Les conclusions de cette commission ont reçu une approbation significative dans le milieu universitaire, entre autres dans les syndicats d’enseignant.es, tout en soulevant aussi des objections de certain·es enseignantes et enseignants qui ont parlé d’un cas de panique morale. Les conclusions ont tout de même l’avantage d’être claires. Dont celle-ci, par exemple : « toutes les idées et tous les sujets sans exception peuvent être débattus de manière rationnelle et argumentée au sein des universités. » Il faut espérer que la loi qui en découlera parviendra à réduire certaines tensions qui existent actuellement.

Les inquiétudes de la gauche dite « traditionnelle » ont aussi été exprimées dans des textes réunis par Rachad Antonius et Normand Baillargeon sous le titre Identité, «race», liberté d’expression, perspectives critiques sur certains débats qui fracturent la gauche. Cet essai rassemble un nombre suffisant d’intellectuel·les de différents horizons pour convaincre qu’il faut scruter attentivement ces malaises. Si certains auteurs s’adonnent au procès d’intention contre une pensée woke cernée sans trop de preuves à l’appui, la plupart des autres abordent des questions fondamentales tels les classes sociales, l’universalité, l’héritage des Lumières et du marxisme, et certains aspects discutables du postmodernisme. Des réflexions bien élaborées et qui s’imposent, qu’on soit d’accord avec elles ou non. 

Vers la réconciliation

Il est important de comprendre pourquoi les tensions entre les deux tendances de la gauche abordées dans ce texte ont été à ce point exacerbées. Pourquoi sommes-nous tombés dans le piège d’une hiérarchisation des luttes, qui a mené un parti à lancer des accusations contre des représentant·es de l’autre, mais aussi à accentuer certains problèmes, au point de créer du ressentiment et de briser une importante solidarité?
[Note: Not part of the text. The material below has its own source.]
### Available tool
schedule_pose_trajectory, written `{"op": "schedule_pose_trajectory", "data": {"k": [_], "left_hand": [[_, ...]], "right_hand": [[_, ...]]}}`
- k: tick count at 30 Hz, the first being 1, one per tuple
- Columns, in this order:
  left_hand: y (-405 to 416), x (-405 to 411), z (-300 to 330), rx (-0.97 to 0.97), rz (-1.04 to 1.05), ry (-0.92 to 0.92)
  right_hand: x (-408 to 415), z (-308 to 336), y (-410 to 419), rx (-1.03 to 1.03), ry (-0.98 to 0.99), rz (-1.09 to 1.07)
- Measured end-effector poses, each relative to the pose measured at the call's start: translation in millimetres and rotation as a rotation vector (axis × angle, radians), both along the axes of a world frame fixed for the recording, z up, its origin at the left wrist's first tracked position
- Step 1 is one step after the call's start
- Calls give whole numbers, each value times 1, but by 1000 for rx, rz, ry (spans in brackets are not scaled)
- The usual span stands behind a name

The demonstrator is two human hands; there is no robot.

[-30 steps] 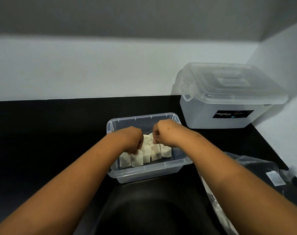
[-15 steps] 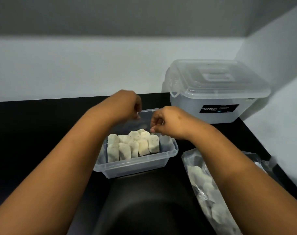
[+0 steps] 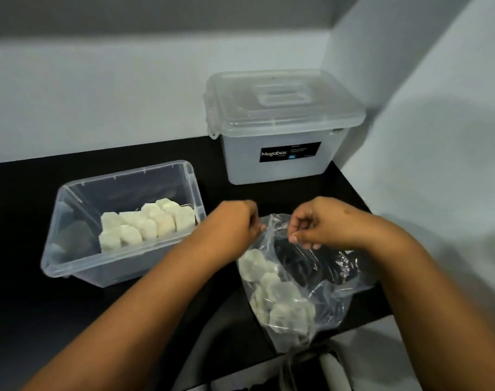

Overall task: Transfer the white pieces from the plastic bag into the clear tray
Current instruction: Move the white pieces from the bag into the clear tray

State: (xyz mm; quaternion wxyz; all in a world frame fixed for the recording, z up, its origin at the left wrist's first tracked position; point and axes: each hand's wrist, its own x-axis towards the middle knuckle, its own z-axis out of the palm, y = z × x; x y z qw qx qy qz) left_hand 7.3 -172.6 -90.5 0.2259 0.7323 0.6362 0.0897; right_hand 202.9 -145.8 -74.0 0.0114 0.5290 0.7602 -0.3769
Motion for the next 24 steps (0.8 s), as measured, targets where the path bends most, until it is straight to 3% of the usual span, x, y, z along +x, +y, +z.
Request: {"op": "schedule_pose_trajectory", "data": {"k": [3, 7, 14, 24], "left_hand": [[-10, 11, -31, -176, 146, 63], [-19, 7, -60, -244, 300, 64], [-33, 4, -92, -222, 545, -300], [-38, 3, -108, -246, 700, -718]], "right_hand": [[15, -35, -4, -82, -71, 30], [10, -76, -2, -14, -100, -27], [-7, -105, 0, 47, -13, -59], [-14, -105, -2, 28, 137, 25]]}}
Certes, la gauche a eu de tout temps le rare talent de se diviser, de considérer la personne qui ne pense pas exactement de la même manière comme le pire adversaire. On sait à quel point de tels comportements ont favorisé des avancées de la droite. La leçon semblait plutôt bien retenue jusqu’à ces derniers temps. 

Il faut reconnaître, parmi les causes de division, l’effet néfaste des médias sociaux qu’il est de plus en plus difficile d’éviter. La lanceuse d’alerte Frances Haugen a bien expliqué que tabler sur la haine, la désinformation et la colère fait hausser le nombre de clics et demeure très rentable pour une entreprise comme Facebook. On a souvent souligné les conséquences négatives de messages et de posts lancés sur le coup d’émotions, mais restant fixés longtemps sur les écrans et lançant un cycle de répliques hostiles. Peut-être ne faudrait-il pas trop s’attarder sur ce canal de discussion?

Les deux essais mentionnés plus haut, tout dissemblables soient-ils, montrent bien qu’il est préférable d’aller au fond des choses, d’élaborer sa réflexion, puis de débattre sur ces bases, même si l’entente restera difficile. Échanger des arguments plutôt que des invectives reste la meilleure stratégie de réconciliation. 

D’autant plus qu’avec la montée de l’extrême droite et de l’autoritarisme partout dans le monde — un mal dont nous semblons protégé·es au Québec pour le moment, mais qui pourrait très bien traverser nos frontières —, il est particulièrement important de retrouver de bons terrains d’entente entre personnes qui, dans le fond, partagent plus de valeurs communes que de réelles divergences.